STUDIO83

ESORDIAMO!
 
 
Fabrizio Bianchini
La banda del grano
Cicorivolta, 2006

Inizio dalla fine, vale a dire dai ringraziamenti. Al termine del romanzo, infatti, l’autore Fabrizio Bianchini dedica alcune righe ai suoi lettori: “[…] Infine, tutti voi che avete voluto condividere questa storia con me, nella speranza di essere riuscito a trasmettervi almeno una piccola parte delle emozioni che ho provato durante la stesura; se avete sorriso, se vi siete commossi, se avete trovato degli spunti su cui riflettere, allora il mio sforzo ha avuto uno scopo.”

Se il fine principale de “La banda del grano” è questo, bisogna dire che l'autore lo raggiunge facilmente. Il punto di forza del romanzo d’esordio di Bianchini, infatti, è un intenso sottotesto emozionale, non sempre scontato quando si parla di narrativa; non si tratta solo di descrivere, ma di evocare, e per farlo è necessaria una padronanza del mezzo espressivo che, per sua fortuna, l’autore possiede.

A rendere più immediata la fruizione del romanzo, sotto questo aspetto, è la scelta di un immaginario e di un bagaglio emozionale condiviso, in grado, proprio in virtù di ciò, di coinvolgere il lettore: da un lato fa leva su un’esperienza comune che crea un punto di accordo tra autore, narratore e lettore (l’infanzia e lo “strappo” che porta inevitabilmente alla crescita); dall’altro rielabora questo bagaglio condiviso trasformandolo nella fiction in senso più stretto (la storia di un gruppo di tredicenni sorpresi, nell’età dell’innocenza, dall’inatteso contatto con la morte e con i sentimenti di un mondo più adulto).

Esattamente come auspica l’autore in appendice al romanzo, infatti, con “La banda del grano” si ride, si sorride, si piange e, attraverso lo sguardo del protagonista, si rivivono pensieri e sensazioni dell’età pre-adolescenziale; allo stesso tempo, però, si segue lo svolgersi degli eventi mantenendosi sempre un passo dietro il narratore, aspetto importante se consideriamo che parte dell’impostazione de “La banda del grano” ricalca quella del racconto giallo. Le distanze che l’autore prende da questo genere sono comunque chiare, e la scelta sembra – piuttosto – quella di rendere la struttura del giallo funzionale al tema principale del romanzo: i personaggi non sono al servizio del processo di soluzione dell’enigma; viceversa, è questo percorso che completa la caratterizzazione e l’evoluzione del protagonista e di chi lo circonda. Anche da questo punto di vista, quindi, il romanzo può dirsi riuscito.

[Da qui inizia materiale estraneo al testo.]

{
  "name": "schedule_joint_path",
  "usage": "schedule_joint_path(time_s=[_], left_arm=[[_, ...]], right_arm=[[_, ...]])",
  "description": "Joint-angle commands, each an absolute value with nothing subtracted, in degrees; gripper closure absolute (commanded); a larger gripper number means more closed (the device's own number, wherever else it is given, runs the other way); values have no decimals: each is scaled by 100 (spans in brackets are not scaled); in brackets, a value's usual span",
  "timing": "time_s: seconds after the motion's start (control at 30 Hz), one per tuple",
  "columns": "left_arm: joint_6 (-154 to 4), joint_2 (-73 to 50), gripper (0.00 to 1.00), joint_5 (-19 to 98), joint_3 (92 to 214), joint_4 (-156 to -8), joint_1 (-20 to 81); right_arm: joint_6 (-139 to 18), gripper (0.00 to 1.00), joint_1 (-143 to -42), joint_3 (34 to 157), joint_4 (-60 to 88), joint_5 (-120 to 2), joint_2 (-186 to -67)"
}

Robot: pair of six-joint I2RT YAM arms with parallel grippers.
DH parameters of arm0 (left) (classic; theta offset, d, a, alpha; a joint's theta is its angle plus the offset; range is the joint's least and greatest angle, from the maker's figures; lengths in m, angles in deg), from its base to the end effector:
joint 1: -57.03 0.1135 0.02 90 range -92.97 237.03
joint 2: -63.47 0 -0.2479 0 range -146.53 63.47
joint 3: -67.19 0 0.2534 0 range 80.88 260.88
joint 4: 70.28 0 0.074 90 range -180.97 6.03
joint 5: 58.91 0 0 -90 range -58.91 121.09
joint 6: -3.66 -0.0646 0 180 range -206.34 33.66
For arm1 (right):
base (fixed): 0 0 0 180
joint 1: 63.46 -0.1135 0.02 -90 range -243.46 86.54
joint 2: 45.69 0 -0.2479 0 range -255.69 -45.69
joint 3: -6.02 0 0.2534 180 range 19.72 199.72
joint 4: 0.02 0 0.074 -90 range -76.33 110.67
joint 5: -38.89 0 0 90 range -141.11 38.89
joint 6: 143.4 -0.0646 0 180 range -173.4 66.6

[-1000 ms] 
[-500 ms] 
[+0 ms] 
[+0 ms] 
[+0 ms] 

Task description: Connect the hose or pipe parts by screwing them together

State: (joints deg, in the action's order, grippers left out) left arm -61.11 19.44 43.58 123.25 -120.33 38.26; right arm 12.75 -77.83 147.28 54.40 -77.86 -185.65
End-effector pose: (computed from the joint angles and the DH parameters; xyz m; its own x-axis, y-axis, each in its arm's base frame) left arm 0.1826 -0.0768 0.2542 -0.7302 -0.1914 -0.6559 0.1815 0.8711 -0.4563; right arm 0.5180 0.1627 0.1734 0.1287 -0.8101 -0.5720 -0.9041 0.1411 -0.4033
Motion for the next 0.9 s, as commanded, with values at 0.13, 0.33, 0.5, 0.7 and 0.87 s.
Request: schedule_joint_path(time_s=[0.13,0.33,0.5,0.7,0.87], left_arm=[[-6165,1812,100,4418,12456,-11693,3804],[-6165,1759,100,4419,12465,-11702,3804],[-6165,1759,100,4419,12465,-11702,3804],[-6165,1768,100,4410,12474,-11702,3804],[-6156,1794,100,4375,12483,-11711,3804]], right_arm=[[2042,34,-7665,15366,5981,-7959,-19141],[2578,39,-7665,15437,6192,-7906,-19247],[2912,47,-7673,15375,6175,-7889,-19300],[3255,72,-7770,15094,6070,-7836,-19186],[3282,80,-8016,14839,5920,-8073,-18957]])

A mio avviso, c’è un solo un neo che pesa su “La banda del grano”: si tratta della soluzione dell’enigma, che l’autore risolve in modo un po’ imprudente; ben vengano scelte che in Italia (e nel mainstream) sono poco consuete, come l’inserimento dell’elemento soprannaturale, ma se nella stessa equazione ci sono A) un piccolo paese pieno di segreti e drammi nascosti e B) una banda di ragazzini alle prese con la morte e il mistero, il rischio di suonare (almeno sulla parte finale) come un certo horrorista di Castle Rock è alto. In questo caso, il pericolo è che il lettore travisi e che prenda l’autore per un aspirante Stefano Re de noantri, cosa che dubito fosse nelle intenzioni di Fabrizio Bianchini (il quale, è bene precisarlo, ha comunque una sua cifra stilistica personale: le assonanze con King si limitano a questo aspetto della soluzione finale).

Tuttavia, questo neo non toglie al romanzo la sua bellezza: “La banda del grano” è un libro che merita di essere letto e vissuto e che, senza dubbio, ripaga bene l’attenzione del lettore.